Сережа Большой перестал улыбаться, но не перестал поглаживать манжету. Женя Маленький засмеялся. Очкарик осуждающе взглянул на него, и стало ясно, что идея не пришлась ему по душе. Возможно, он хотел закричать «Грабят!», но вовремя понял всю бесперспективность этой реплики.
– 30 процентов – это чистый грабеж, – подал наконец голос Горенко. – Мы приняли на себя ответственность и риски ситуации, мы потеряли Крым и истекаем кровью на Востоке. Да, нам нужен ваш ресурс, но треть списка нам не простят ни друзья, ни враги.
…Женя Маленький мигнул стенографистам и молча прикрыл за собой дверь. В коридоре на смертельно близком расстоянии от двери стоял официант. Лицо его было напряжено, пальцы сосредоточенно сжимали поднос с грязной посудой. Женя Маленький молча смотрел ему в глаза, покачиваясь на носках. Лицо парня бледнело и покрывалось испариной.

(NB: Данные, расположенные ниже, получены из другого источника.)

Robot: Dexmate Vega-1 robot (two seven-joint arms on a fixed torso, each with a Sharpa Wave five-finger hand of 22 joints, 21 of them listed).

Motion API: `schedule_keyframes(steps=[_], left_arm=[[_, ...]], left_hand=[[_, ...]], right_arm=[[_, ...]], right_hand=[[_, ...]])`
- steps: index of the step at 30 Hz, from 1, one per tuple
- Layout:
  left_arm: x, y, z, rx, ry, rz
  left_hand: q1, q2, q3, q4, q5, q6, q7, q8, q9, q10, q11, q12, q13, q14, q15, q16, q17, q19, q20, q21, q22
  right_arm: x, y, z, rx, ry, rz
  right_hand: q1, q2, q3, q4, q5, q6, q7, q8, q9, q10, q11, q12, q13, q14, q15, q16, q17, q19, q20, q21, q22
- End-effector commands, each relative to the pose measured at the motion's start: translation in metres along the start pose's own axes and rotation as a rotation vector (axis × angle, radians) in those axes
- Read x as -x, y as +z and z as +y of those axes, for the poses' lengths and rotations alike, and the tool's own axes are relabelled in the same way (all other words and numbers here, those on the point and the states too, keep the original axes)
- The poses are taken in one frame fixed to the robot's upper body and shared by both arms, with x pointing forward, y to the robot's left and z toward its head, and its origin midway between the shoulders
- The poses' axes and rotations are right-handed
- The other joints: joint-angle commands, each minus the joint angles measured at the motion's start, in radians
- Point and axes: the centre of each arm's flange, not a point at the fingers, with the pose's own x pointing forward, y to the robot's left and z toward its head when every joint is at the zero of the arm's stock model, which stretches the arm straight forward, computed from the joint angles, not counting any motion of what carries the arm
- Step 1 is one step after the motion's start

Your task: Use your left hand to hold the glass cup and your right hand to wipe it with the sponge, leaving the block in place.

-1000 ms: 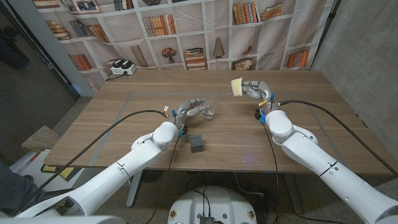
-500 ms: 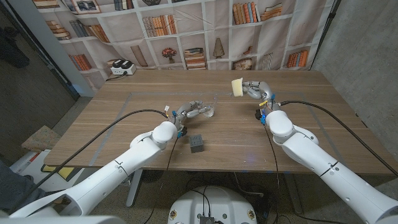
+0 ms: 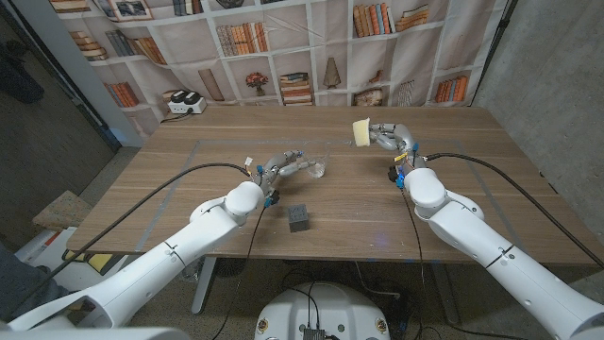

– Кто таков? – промурлыкал Женя, мгновенно подобравшись.
– Денис… – на чистейшем русском ответил белобрысый паренек в белой рубашке и бабочке, делая шаг назад. Маленький нажал «кнопку тревоги» в кармане и профессионально облапил подонка.
Охрана уже была рядом.
– Обыскать и выбить, что эта скотина делала под дверью, – проговорил равнодушно и зашагал прямо по коридору.
«Вот, б…дь, жизнь идет, а я тут хрен знает чем занимаюсь. И Маша спит с этим студентом, к гадалке не ходи».
…В течение 28 часов Женя Маленький не мог покинуть «Хилтон». Даже трехчасовый перерыв на обед не дал такой возможности. У Василевича опять был массаж, работа с энергетиком и консультации с юристом.
– Женя, а что это за х…й с горы в очках? Не знаешь часом?
– Технолог Всеволода. Мы с ним работали. Я работал, ты просто забыл. Дай ему понять, что он в теме и в доле, – и он убедит любого, что земля имеет форму чемодана. Мы должны прямо сейчас доказать американцам, что у нас общие симпатии и общие интересы. Всеволод – мэр, Горенко – президент, что еще надо, чтобы спокойно встретить старость?
– Женя, а сходи-ка к этому х…ю с горы, пообедай с ним. Объясни, что мы – люди благодарные.
– Валерий Олегович, пока моя молодость бездарно проходит в интригах и подкупах, Машка спит со студентом.
Смешок, крошечный глоток виски, вытянутые ноги…
– Машка? – переспросил сонно. – Машка… Брось, другую найдем!
…Через 15 минут в номер Очкарика постучали. Женя Маленький просиял в открытую дверь лучезарнейшей из улыбок. Очкарик скривился и хотел закрыть дверь. Но вместе с улыбкой Женя мгновенным движением протиснул ногу в проем и промурлыкал:
– Ну, брось, наши хризантемы в саду вовсе не отцвели. Есть разговорчик…
– Пошел нах…, ты мне за 2005-й еще должен!
– Душа моя, я ведь и не отказываюсь. Обсудим? По соточке?
Очкарик с отвращением пропустил прекрасного негодяя в глубину номера. И потекла неторопливая беседа при выключенных телефонах («батарейки на стол, скотина!»), заглушаемая звуками телевизора.